→ Your assignment: Among the records that follow, find the line with "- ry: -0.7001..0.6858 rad" and the line with "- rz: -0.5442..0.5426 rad". Set down those lines and all lines between them exactly, without adding anything.

----- Material for the task

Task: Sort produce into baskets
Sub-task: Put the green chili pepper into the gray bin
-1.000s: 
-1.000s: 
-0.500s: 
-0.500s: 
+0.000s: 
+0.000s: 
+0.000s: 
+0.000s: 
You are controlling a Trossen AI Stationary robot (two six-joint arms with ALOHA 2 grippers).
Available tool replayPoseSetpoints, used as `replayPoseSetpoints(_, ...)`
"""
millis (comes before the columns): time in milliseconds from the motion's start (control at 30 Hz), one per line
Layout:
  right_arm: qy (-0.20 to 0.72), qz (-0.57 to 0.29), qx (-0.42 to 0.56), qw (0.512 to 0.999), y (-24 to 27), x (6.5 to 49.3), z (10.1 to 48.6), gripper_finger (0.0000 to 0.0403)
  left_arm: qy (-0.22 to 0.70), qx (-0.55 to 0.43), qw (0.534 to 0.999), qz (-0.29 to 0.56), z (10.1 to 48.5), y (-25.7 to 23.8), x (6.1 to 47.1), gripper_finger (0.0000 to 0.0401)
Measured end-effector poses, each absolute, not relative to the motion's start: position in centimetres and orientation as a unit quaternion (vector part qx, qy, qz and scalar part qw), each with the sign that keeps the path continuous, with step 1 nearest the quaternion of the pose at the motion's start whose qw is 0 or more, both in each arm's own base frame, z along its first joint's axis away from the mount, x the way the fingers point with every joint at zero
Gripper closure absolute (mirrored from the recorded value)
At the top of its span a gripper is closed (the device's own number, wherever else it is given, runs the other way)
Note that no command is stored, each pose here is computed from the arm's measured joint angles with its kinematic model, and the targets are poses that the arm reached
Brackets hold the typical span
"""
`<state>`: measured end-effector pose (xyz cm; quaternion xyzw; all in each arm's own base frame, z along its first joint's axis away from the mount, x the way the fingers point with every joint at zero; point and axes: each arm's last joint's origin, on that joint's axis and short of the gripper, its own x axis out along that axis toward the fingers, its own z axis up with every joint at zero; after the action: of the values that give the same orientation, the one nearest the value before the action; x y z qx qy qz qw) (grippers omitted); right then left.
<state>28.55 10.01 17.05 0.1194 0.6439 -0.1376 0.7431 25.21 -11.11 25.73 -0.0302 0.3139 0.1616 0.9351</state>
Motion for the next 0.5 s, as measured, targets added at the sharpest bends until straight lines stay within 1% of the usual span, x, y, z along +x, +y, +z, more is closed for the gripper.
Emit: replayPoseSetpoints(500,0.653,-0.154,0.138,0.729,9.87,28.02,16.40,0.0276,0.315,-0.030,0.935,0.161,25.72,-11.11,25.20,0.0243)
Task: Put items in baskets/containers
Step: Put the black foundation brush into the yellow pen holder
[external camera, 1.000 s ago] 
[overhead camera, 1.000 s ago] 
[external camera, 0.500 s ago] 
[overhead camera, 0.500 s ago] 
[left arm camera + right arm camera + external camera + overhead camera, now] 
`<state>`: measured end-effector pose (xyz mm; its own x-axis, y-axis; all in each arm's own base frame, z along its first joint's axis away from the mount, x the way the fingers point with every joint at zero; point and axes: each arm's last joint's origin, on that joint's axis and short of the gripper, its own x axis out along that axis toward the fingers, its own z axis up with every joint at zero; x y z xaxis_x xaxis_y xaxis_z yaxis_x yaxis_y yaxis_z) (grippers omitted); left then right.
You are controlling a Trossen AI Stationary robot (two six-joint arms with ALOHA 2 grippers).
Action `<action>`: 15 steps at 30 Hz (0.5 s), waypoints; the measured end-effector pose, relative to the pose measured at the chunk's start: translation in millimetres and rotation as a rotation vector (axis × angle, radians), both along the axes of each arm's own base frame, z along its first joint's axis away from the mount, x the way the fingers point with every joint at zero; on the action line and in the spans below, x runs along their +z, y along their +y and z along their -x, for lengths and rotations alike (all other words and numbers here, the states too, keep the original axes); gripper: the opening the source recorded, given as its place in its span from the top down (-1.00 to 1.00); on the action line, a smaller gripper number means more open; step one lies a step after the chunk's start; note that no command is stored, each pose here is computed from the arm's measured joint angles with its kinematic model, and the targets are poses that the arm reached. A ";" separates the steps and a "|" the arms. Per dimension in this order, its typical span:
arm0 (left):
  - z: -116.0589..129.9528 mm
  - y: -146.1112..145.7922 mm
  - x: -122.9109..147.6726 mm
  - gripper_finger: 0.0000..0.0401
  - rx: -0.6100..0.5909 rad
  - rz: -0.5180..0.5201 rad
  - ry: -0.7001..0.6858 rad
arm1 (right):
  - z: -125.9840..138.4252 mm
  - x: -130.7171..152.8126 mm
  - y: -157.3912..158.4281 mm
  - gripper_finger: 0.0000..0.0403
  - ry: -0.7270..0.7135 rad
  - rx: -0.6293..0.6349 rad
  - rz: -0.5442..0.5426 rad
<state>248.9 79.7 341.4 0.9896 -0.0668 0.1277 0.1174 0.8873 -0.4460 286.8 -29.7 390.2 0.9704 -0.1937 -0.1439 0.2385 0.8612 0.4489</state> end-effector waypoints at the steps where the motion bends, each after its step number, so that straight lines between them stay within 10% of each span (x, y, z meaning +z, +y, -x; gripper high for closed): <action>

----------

→ The answer:
  - ry: -0.7001..0.6858 rad
arm1 (right):
  - z: -125.9840..138.4252 mm
  - x: -130.7171..152.8126 mm
  - y: -157.3912..158.4281 mm
  - gripper_finger: 0.0000..0.0403
  - ry: -0.7270..0.7135 rad
  - rx: -0.6293..0.6349 rad
  - rz: -0.5442..0.5426 rad

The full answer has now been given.